> What is expected: Up to and including the line that contains "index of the", reproduce every line exactly, beginning with the first line below.

※ ※ ※

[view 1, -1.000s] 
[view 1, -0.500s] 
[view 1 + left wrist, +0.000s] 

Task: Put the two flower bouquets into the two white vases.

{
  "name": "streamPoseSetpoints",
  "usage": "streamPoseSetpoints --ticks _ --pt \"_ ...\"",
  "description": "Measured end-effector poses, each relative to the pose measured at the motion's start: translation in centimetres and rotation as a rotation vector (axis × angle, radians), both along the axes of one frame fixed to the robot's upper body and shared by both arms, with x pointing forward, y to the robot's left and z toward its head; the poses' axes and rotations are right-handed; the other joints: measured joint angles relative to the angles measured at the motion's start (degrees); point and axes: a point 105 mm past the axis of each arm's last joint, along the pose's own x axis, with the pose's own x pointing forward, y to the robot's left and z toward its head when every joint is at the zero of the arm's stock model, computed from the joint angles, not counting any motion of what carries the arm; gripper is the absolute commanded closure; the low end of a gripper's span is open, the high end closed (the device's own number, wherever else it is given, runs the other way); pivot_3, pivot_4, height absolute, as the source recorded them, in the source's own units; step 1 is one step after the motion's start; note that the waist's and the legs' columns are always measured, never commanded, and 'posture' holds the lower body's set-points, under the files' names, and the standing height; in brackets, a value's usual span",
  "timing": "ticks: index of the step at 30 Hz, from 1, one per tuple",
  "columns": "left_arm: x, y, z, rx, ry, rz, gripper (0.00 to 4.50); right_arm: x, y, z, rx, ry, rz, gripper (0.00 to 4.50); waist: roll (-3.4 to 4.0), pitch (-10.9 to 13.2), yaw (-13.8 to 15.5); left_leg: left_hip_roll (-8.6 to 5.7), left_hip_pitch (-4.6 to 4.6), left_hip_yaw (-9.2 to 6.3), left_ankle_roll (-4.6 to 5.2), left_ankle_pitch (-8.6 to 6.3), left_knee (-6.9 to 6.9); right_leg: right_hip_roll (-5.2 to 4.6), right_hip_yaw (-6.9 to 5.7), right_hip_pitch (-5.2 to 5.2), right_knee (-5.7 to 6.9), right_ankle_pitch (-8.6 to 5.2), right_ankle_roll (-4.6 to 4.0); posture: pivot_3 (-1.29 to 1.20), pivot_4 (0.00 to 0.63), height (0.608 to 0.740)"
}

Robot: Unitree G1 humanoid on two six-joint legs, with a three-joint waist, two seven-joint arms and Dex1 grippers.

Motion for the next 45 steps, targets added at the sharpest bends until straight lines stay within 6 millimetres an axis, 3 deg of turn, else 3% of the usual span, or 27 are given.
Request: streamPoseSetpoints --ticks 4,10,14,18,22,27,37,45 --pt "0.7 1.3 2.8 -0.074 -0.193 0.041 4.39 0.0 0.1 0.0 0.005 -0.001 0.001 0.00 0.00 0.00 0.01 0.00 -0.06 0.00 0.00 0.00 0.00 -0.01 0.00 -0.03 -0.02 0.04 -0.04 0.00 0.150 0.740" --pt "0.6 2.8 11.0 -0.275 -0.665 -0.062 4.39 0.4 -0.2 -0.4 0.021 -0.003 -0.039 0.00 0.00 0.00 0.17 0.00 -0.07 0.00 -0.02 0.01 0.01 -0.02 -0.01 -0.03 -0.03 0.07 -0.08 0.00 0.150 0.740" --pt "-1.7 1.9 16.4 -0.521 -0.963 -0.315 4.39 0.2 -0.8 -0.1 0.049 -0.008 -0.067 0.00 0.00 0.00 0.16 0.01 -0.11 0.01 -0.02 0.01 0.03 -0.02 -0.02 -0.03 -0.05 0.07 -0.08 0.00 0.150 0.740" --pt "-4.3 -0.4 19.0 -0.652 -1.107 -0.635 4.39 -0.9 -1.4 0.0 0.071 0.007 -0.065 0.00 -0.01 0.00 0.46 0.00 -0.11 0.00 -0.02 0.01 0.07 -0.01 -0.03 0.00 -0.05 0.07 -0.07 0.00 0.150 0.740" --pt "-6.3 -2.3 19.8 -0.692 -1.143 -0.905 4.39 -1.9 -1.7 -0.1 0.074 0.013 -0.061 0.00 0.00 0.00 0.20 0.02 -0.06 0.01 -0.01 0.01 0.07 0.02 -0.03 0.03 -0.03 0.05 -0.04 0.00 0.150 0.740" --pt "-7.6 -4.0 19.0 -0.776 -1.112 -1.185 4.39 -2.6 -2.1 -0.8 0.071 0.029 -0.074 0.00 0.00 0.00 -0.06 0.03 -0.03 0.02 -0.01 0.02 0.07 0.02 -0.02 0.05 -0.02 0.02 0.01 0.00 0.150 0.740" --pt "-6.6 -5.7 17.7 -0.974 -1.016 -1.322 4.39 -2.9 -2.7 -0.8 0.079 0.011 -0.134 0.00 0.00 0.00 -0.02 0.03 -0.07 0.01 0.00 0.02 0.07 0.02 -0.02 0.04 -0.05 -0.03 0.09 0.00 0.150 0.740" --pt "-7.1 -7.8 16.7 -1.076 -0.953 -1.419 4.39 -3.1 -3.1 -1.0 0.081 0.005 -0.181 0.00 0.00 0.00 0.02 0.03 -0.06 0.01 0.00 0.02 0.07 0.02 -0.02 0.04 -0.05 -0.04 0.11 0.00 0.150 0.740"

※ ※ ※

> Exercise output:
[view 1, -1.000s] 
[view 1, -0.500s] 
[view 1 + left wrist, +0.000s] 

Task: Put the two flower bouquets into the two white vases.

{
  "name": "streamPoseSetpoints",
  "usage": "streamPoseSetpoints --ticks _ --pt \"_ ...\"",
  "description": "Measured end-effector poses, each relative to the pose measured at the motion's start: translation in centimetres and rotation as a rotation vector (axis × angle, radians), both along the axes of one frame fixed to the robot's upper body and shared by both arms, with x pointing forward, y to the robot's left and z toward its head; the poses' axes and rotations are right-handed; the other joints: measured joint angles relative to the angles measured at the motion's start (degrees); point and axes: a point 105 mm past the axis of each arm's last joint, along the pose's own x axis, with the pose's own x pointing forward, y to the robot's left and z toward its head when every joint is at the zero of the arm's stock model, computed from the joint angles, not counting any motion of what carries the arm; gripper is the absolute commanded closure; the low end of a gripper's span is open, the high end closed (the device's own number, wherever else it is given, runs the other way); pivot_3, pivot_4, height absolute, as the source recorded them, in the source's own units; step 1 is one step after the motion's start; note that the waist's and the legs' columns are always measured, never commanded, and 'posture' holds the lower body's set-points, under the files' names, and the standing height; in brackets, a value's usual span",
  "timing": "ticks: index of the step at 30 Hz, from 1, one per tuple",

Exercise complete, with nothing further to add.